Recent company filings from Facebook reveal that the site exported €645 million (about $883 million in U.S. dollars) in United Kingdom earnings to the Cayman Islands, according to The Guardian. The Cayman Islands have much looser tax laws than the United States and Europe, leading many to speculate that Facebook made the move to dodge paying taxes in Ireland, the site’s European home base.
Facebook’s account filings this week showed that they earned nearly €1.5 billion internationally this year, though they paid only €4.4 million in taxes to the Irish government. Using a complicated series of subsidiaries and tax structures, Facebook has effectively sheltered itself from a heavy tax burden. Many critics in the U.K. have accused the site of hurting the local Irish economy, though Facebook responded by saying that they provide a good source of technical jobs.

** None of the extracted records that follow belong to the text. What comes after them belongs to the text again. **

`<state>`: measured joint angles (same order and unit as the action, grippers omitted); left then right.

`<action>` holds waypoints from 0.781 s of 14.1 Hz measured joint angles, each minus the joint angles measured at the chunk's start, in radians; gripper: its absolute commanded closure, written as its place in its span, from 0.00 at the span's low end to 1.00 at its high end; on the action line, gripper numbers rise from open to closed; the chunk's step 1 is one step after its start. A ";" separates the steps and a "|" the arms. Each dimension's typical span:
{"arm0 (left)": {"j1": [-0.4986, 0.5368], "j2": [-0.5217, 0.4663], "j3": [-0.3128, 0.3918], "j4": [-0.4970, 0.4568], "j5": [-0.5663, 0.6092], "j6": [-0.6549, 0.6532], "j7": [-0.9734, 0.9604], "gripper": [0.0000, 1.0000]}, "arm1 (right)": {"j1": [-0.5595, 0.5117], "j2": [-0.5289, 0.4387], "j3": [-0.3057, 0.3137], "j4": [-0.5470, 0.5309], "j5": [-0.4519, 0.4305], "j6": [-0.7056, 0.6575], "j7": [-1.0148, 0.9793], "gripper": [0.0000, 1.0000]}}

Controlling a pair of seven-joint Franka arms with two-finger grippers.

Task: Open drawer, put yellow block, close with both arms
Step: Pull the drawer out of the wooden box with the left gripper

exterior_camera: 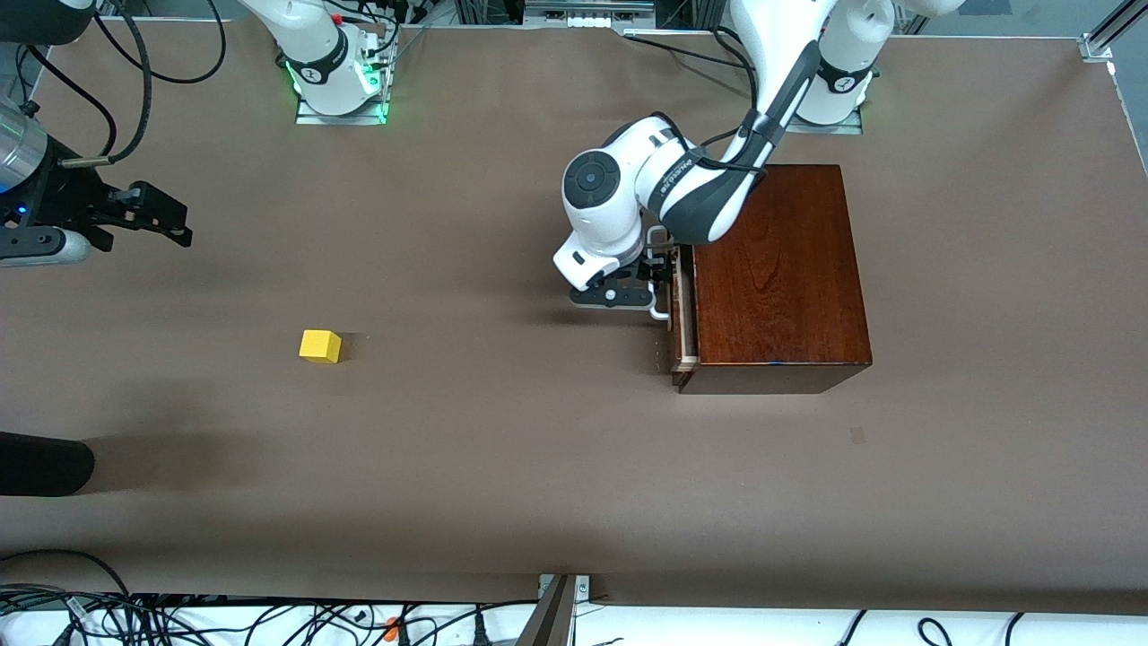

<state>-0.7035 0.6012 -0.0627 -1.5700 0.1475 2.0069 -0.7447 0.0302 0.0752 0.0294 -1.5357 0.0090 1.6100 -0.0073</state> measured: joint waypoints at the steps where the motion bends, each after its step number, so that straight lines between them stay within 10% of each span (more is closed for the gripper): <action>1: -0.003 0.003 0.000 0.006 -0.001 0.006 -0.001 0.00 | 0.000 0.000 0.000 0.000 0.000 0.000 0.000 0.00; 11: -0.034 0.033 0.010 0.051 0.000 0.028 -0.028 0.00 | 0.000 0.004 -0.003 0.000 0.000 0.000 0.000 0.00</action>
<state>-0.7378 0.6344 -0.0527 -1.5190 0.1473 2.0350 -0.7725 0.0298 0.0797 0.0269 -1.5357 0.0090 1.6103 -0.0068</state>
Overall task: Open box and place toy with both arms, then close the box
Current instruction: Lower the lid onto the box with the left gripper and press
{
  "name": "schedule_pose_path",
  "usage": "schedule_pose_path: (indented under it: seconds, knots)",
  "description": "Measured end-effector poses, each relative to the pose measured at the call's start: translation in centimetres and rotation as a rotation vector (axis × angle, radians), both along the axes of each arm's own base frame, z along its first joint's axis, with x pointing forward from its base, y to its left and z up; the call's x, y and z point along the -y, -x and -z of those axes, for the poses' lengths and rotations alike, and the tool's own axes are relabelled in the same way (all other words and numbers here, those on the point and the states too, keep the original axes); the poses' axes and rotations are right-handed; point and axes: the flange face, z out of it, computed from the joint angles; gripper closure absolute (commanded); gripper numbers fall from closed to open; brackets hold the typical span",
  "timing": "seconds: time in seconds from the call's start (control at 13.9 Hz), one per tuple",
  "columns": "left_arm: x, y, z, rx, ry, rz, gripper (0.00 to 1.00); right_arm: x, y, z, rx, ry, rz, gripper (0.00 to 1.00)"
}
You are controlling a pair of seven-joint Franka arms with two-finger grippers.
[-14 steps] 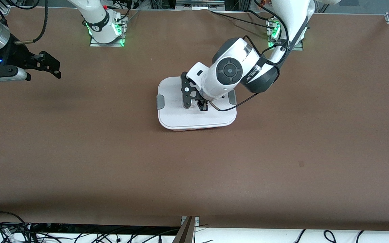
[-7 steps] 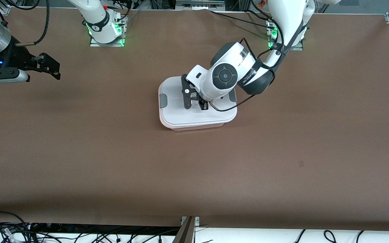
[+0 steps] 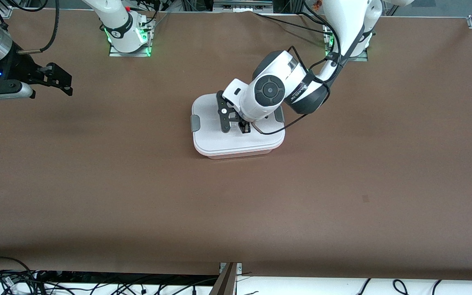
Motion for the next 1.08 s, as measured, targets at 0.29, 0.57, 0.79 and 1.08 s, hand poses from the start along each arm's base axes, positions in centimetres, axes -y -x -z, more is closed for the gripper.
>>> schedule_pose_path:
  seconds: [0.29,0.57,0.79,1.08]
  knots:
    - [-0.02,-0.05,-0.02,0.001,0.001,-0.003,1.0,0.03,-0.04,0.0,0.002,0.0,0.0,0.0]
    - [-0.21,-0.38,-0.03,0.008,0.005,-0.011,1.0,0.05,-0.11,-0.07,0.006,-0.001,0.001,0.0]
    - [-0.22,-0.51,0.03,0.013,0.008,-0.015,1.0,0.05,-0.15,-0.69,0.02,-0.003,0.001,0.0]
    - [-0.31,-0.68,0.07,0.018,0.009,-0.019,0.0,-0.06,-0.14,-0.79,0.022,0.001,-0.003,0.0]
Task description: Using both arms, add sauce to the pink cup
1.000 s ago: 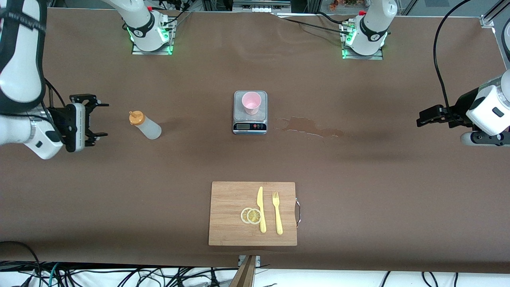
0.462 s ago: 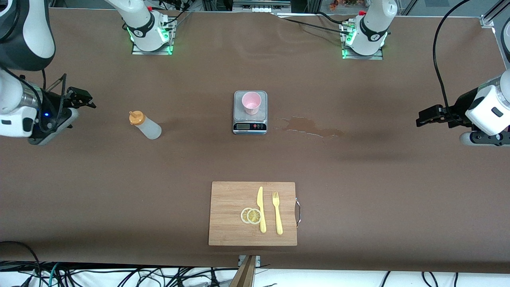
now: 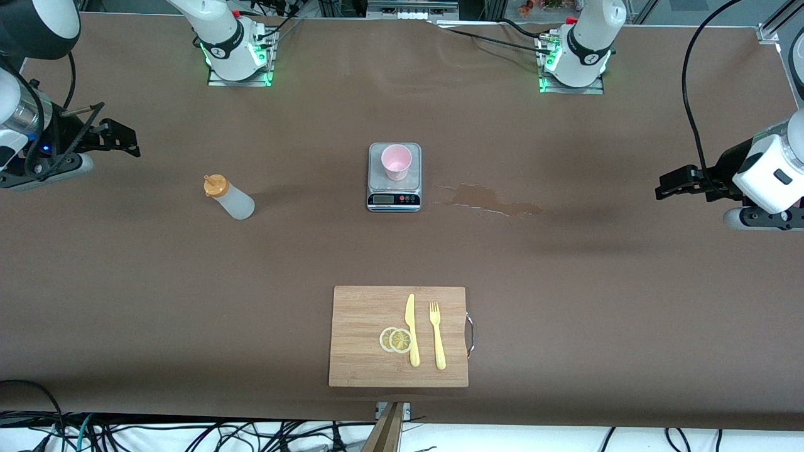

“Facebook complies with all relevant corporate regulations including those related to filing company reports and taxation,” Facebook said in a statement. “We have our international headquarters in Ireland that employs almost 400 people and a series of smaller local offices providing support services all over Europe. Dublin was selected as the best location to hire staff with the right skills to run a multilingual hi-tech operation serving the whole of Europe.”
European political leaders have urged Ireland to close its tax loopholes and prevent Facebook from dodging its payments in the U.K. Even though Facebook often vows to make itself more transparent to users, the site isn’t above a little smoke-and-mirror strategy to protect its financial bottom line.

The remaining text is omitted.